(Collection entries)
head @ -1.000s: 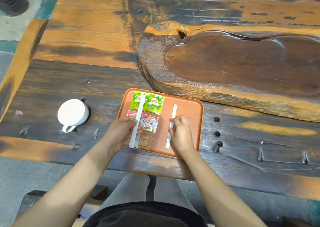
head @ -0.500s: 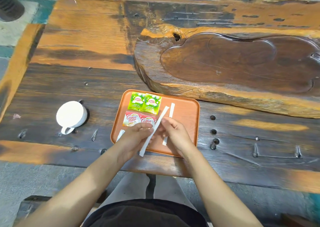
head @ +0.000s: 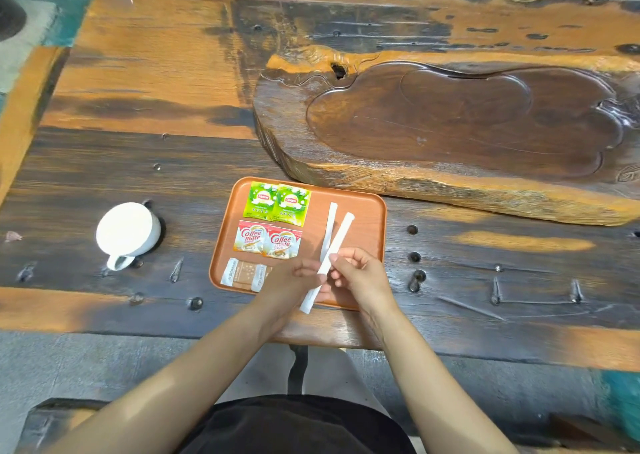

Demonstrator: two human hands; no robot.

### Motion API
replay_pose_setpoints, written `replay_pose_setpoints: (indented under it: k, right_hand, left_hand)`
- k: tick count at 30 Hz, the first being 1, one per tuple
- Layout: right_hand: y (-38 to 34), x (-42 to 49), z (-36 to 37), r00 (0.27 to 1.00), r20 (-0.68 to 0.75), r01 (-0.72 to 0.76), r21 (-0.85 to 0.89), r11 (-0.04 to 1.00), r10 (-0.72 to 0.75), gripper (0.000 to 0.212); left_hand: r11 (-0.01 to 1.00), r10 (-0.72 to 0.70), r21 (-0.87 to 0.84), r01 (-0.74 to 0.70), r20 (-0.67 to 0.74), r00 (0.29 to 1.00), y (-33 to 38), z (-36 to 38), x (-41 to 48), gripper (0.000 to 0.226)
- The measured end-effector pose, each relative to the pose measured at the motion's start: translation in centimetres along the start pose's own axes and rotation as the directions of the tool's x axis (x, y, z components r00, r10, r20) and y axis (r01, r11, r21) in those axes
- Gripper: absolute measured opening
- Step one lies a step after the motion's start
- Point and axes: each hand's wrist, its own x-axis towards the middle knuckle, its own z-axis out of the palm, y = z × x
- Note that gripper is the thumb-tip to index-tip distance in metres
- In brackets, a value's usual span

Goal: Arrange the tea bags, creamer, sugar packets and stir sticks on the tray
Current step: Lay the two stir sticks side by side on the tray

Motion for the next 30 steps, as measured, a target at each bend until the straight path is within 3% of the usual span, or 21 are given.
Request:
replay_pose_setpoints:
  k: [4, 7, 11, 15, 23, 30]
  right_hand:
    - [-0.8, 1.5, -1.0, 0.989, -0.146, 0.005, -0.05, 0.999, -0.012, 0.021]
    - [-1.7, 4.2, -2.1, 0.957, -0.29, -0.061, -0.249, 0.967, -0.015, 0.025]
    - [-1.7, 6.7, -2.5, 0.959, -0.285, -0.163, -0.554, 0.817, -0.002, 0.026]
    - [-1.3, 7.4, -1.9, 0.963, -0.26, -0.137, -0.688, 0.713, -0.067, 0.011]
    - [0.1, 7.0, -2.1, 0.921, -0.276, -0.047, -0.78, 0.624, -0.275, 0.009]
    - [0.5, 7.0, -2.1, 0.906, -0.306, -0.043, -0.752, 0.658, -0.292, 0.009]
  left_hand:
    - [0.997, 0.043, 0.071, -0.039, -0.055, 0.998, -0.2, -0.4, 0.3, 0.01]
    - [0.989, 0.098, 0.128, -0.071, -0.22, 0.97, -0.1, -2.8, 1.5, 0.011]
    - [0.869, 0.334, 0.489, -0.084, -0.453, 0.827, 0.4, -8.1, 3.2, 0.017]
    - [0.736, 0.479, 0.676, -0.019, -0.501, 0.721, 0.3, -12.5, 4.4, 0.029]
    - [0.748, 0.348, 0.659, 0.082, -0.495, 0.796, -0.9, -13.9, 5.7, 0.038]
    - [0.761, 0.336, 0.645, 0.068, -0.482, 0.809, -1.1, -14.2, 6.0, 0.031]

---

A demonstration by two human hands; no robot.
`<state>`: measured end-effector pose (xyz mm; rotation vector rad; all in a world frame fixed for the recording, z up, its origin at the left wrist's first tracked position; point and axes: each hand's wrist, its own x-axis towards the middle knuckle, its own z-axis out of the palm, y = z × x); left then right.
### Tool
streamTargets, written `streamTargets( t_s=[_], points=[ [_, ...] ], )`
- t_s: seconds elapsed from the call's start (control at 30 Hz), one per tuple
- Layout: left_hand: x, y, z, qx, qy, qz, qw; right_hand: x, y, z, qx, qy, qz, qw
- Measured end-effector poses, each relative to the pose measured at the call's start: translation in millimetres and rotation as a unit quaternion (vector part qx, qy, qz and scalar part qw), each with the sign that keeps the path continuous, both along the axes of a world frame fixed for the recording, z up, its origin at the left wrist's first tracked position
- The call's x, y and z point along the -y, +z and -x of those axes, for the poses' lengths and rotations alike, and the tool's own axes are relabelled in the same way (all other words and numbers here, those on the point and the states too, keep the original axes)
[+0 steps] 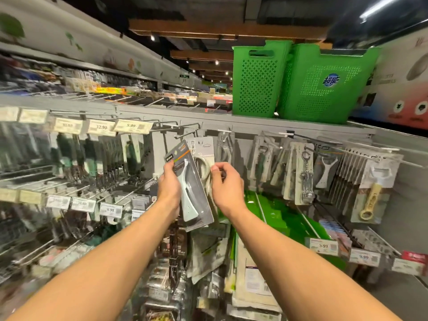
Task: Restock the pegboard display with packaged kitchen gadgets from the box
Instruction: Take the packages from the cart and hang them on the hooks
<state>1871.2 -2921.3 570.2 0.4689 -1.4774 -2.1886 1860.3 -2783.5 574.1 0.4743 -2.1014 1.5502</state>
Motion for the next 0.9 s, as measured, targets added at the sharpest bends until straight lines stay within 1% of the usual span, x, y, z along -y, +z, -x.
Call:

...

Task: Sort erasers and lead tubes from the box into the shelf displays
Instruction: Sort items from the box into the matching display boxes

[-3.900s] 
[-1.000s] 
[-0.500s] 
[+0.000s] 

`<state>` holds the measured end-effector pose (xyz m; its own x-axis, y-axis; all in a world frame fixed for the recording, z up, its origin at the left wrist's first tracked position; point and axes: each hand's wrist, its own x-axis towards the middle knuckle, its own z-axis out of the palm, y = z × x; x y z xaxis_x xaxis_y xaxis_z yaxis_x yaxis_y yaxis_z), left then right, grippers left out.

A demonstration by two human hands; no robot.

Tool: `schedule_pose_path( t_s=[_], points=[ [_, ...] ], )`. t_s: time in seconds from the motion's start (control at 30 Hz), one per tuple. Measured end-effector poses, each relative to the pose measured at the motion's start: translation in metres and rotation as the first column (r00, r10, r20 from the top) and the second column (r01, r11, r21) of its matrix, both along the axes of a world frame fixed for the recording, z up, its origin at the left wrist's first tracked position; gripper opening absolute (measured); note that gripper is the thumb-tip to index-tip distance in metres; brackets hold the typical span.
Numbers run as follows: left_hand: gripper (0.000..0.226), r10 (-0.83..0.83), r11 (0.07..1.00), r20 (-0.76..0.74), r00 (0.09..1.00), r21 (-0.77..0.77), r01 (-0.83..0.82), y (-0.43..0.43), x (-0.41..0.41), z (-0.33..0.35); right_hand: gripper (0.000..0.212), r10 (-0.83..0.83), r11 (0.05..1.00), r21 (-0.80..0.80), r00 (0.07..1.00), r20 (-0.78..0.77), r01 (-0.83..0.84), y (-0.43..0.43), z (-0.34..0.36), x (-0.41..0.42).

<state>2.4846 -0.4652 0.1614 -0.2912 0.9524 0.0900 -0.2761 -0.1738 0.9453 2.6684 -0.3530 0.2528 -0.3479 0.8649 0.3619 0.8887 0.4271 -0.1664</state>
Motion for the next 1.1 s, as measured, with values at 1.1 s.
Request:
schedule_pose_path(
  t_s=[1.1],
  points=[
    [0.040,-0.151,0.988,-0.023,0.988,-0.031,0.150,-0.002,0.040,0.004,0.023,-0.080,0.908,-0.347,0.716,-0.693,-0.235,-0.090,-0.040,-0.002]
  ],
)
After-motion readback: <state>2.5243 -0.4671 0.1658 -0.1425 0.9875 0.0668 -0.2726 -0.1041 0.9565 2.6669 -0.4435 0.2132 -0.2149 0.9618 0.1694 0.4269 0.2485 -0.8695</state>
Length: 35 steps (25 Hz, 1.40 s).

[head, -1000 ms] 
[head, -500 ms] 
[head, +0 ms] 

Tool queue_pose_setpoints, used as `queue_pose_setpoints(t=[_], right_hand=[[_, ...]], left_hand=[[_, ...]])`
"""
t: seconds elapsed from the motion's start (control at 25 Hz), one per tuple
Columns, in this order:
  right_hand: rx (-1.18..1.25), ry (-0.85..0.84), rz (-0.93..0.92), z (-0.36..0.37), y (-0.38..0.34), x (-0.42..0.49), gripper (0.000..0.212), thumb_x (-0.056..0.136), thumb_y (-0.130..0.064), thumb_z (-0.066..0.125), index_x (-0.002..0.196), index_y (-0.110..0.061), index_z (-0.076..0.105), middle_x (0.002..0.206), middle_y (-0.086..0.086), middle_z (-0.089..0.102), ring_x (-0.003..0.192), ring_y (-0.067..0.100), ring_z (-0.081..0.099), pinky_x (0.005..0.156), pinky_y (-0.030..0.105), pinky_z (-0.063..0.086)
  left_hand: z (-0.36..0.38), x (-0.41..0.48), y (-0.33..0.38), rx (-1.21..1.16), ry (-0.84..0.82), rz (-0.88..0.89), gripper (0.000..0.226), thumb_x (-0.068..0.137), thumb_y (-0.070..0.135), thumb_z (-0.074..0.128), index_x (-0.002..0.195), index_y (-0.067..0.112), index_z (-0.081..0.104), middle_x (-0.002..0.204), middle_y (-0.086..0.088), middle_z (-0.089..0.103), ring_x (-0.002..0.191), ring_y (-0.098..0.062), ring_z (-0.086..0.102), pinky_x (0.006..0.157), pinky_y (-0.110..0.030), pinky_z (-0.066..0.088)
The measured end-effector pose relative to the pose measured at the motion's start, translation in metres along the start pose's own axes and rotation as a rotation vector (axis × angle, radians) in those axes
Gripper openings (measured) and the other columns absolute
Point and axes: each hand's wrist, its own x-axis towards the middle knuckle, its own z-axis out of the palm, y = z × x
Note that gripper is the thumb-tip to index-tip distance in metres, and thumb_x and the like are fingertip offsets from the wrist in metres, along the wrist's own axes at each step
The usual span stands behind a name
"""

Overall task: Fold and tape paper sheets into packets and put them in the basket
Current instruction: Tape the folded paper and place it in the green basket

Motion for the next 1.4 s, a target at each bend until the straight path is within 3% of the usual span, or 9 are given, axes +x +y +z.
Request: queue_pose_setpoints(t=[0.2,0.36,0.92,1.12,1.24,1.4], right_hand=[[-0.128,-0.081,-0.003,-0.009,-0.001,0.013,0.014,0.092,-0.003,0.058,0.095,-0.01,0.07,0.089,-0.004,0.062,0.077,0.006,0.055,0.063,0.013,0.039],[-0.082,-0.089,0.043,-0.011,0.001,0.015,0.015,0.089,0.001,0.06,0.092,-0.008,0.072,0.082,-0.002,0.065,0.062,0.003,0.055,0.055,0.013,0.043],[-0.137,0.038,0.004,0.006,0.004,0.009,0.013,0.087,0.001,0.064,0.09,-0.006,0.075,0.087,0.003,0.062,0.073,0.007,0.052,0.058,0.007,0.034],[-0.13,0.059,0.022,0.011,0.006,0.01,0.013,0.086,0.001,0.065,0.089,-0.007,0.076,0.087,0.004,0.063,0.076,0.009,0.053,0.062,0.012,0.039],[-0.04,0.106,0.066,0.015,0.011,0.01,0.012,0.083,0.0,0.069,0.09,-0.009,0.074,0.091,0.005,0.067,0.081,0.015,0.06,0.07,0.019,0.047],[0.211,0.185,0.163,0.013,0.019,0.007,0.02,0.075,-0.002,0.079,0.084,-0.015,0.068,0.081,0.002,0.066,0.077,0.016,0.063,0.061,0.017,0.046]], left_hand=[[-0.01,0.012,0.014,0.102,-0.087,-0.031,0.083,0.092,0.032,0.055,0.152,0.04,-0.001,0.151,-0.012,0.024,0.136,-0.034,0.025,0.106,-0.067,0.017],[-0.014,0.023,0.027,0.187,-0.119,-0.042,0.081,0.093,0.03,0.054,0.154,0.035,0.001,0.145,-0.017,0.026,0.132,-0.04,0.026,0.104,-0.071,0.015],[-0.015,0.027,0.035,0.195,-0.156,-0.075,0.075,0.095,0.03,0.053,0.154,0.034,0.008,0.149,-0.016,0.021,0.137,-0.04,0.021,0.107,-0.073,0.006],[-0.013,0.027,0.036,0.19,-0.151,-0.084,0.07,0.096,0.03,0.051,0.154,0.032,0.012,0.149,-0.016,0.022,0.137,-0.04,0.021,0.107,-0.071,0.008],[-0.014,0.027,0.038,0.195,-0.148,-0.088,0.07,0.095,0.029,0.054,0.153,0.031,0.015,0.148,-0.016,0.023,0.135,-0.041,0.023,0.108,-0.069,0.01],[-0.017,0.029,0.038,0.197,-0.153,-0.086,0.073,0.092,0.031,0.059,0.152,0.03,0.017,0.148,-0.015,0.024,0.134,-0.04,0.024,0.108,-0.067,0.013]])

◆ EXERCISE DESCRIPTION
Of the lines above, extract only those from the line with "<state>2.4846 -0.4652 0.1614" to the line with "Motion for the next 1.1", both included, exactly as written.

◆ OUTPUT FOR THIS EXERCISE
<state>2.4846 -0.4652 0.1614 -0.2912 0.9524 0.0900 -0.2761 -0.1738 0.9453 2.6684 -0.3530 0.2528 -0.3479 0.8649 0.3619 0.8887 0.4271 -0.1664</state>
Motion for the next 1.1 s, as measured, with values at 1.1 s.

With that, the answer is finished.